## Aim of the task
Everything from the line holding "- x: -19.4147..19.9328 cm" to the end of the listing below should be copied exactly, line for line, minus the pictures.

## Information shown
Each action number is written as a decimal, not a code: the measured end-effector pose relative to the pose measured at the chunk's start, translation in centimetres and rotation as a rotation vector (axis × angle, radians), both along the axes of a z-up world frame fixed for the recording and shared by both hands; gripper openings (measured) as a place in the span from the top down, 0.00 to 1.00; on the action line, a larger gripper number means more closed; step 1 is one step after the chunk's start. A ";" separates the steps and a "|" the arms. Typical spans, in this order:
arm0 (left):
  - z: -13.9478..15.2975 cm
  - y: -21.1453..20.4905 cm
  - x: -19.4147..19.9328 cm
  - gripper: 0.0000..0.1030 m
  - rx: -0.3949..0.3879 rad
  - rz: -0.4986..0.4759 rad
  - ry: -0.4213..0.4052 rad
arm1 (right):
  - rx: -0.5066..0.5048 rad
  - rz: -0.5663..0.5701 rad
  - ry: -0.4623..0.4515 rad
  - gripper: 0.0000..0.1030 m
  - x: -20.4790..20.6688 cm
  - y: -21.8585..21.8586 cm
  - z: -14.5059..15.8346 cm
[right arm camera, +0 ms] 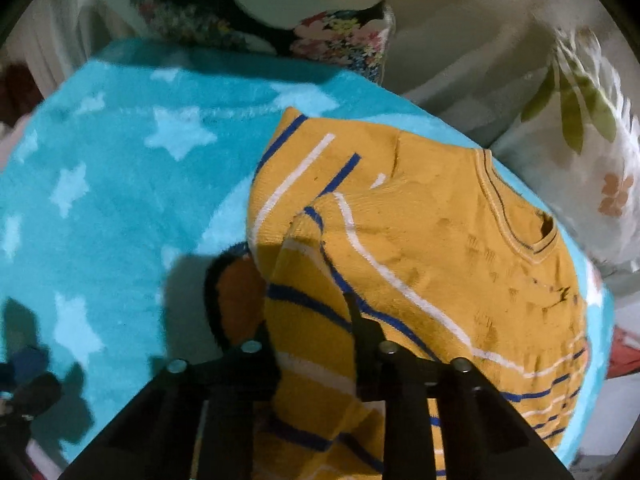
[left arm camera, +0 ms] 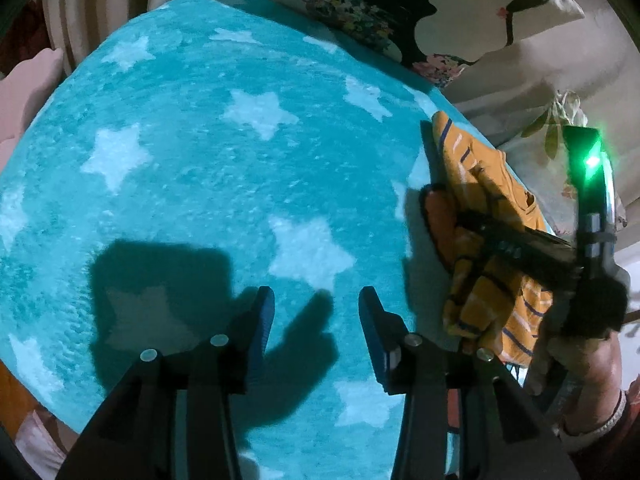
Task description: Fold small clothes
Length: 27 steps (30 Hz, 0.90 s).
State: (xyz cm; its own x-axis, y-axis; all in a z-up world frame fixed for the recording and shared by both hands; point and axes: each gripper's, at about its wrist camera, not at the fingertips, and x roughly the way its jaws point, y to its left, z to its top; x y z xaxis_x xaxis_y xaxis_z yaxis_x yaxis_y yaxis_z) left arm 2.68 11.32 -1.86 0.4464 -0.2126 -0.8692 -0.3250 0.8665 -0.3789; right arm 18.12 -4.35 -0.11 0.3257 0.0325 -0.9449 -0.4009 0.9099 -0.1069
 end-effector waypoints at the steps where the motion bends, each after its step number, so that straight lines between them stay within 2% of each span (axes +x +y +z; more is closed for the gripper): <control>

## Exercise solution
  - x: -19.4147..19.9328 cm
  - gripper: 0.0000..0.1030 m
  - rx: -0.3949..0.3879 rad
  - rz: -0.4986..0.4759 rad
  - ry: -0.4213..0.4052 rad
arm1 (right):
  - rx: -0.5066..0.5048 rad
  - rz: -0.5663..0.5701 rad
  - ry: -0.4623..0.4515 rad
  - gripper: 0.0000..0.1030 m
  - x: -20.4790..20.6688 cm
  - y: -21.8585..21.8586 cm
  - z: -14.5059..15.8346 cm
[right arm camera, +0 ms] 
[left arm camera, +0 ms] 
Task description: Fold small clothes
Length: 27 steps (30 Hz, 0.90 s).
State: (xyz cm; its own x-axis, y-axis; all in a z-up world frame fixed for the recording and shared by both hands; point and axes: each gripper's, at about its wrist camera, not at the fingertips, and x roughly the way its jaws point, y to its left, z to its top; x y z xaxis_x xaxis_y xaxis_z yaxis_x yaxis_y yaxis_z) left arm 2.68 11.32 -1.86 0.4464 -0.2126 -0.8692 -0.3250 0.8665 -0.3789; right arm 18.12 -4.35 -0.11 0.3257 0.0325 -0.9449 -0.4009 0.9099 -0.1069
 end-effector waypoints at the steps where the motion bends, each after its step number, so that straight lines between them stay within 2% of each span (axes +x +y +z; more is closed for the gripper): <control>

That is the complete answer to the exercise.